Re: [Haskell-beginners] State Transformer Confusion

25 Feb 2010


      Auto-replying again :)

Am Donnerstag 25 Februar 2010 04:26:22 schrieb Daniel Fischer:
...
Am Donnerstag 25 Februar 2010 03:54:17 schrieb Daniel Fischer:
...
Am Donnerstag 25 Februar 2010 03:04:02 schrieb Chris Pettitt:
...
Hello Haskell-Beginners,
I'm having a fair amount of difficulty understanding the ST monad.
In my basic experimentation I'm finding that I'm getting more heap
allocated with STUArray than with a regular Array, which is not what
I would expect.
And ordinarily you don't. The problem is that the STUArray suffers
very badly from profiling. Compiling without -prof, the STUArray code
allocates about half as much as the UArray code and takes ~42% of the
time. With profiling, STUArray allocates ~40% more and takes ~50%
longer than UArray.
Oh, and: In the UArray code, you specified the index type as Int, in the
STUArray code, you didn't specify it, so it was taken to be Integer,
which slows down performance significantly, changing sumInPlace1 to
sumInPlace1 :: [Int] -> Int
sumInPlace1 xs = (! 0) . runSTUArray $ do
        a <- newArray (0 :: Int, 0) 0
        forM_ xs $ \x -> do
            x' <- (readArray a 0)
            writeArray a 0 (x' + x)
        return a
makes the STUArray code allocate ~6% of what the UArray code allocates
and run in ~8% of the time, because now we get a pretty nice loop
involving only unboxed Ints.
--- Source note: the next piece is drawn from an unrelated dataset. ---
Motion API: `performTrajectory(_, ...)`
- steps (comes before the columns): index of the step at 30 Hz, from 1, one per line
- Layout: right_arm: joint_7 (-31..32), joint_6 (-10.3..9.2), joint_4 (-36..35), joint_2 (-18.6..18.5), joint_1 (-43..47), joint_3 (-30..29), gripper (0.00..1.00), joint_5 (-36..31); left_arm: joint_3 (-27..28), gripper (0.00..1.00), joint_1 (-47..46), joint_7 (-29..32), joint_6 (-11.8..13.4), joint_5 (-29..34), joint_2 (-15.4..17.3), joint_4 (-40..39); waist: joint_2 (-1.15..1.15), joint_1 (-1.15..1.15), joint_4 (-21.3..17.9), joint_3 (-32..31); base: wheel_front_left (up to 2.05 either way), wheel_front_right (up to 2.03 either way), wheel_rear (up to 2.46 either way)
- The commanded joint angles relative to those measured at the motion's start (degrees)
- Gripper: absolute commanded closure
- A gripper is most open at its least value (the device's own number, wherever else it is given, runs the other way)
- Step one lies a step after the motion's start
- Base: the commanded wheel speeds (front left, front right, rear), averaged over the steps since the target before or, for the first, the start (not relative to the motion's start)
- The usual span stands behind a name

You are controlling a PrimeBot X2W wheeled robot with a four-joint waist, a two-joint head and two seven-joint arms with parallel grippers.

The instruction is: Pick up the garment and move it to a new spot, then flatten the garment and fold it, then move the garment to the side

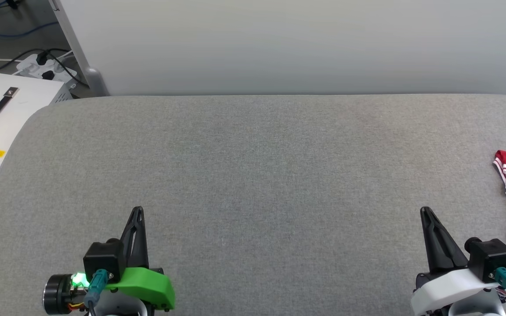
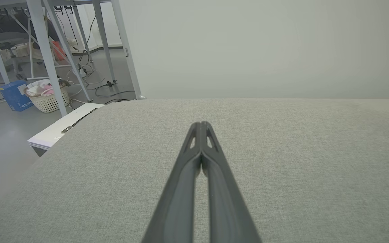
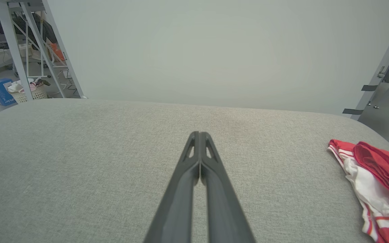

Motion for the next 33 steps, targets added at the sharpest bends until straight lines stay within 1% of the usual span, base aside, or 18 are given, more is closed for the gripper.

If we then replace readArray and writeArray
with unsafeRead and unsafeWrite, we see that the most time is spent on
bounds checking, because now the STUArray loop becomes really compact
and runs a good three times faster, so it's now over forty times faster
than the UArray (for which using unsafeAt instead of (!) doesn't make a
noticeable difference).
To illustrate:

With

sumInPlace1 :: [Int] -> Int
sumInPlace1 xs = (`unsafeAt` 0) . runSTUArray $ do
        a <- newArray (0 :: Int, 0) 0
        forM_ xs $ \x -> do
            x' <- (unsafeRead a 0)
            unsafeWrite a 0 (x' + x)
        return a

, the non-profiling code generates a tight loop, with constant allocation 
(*no* allocation for the enumFromTo, everything runs in registers until the 
end). Beautiful and fast. The profiling code can't optimise as much, the 
result is that the profiling code takes (for a limit of 100 million) 85 
times as long as the non-profiling code. Ouch!
For the UArray code, the profiling version takes only twice as long as the 
non-profiling version.
...
...
Two things:
- profiling interacts badly with some optimisations, so what the
profiling output says may deviate significantly from what your -O2
compiled production code actually does
- some datatypes suffer more from profiling than others, so what the
profiling output says for different choices of datatype may deviate
significantly from how your -O2 compiled production code behaves
Normally, -prof doesn't change the behaviour very much, but sometimes
it does.
...
One additional point of confusion for me: when I run either function
with +RTS -hc and use hp2ps I get an empty graph. I've seen these
tools work quite well before, so I suspect I'm doing something wrong
now.
Too little actual heap usage and too short running time. Change the
upper limit to 10 million and you should get a graph with actual
bands.
...
Thanks,
Chris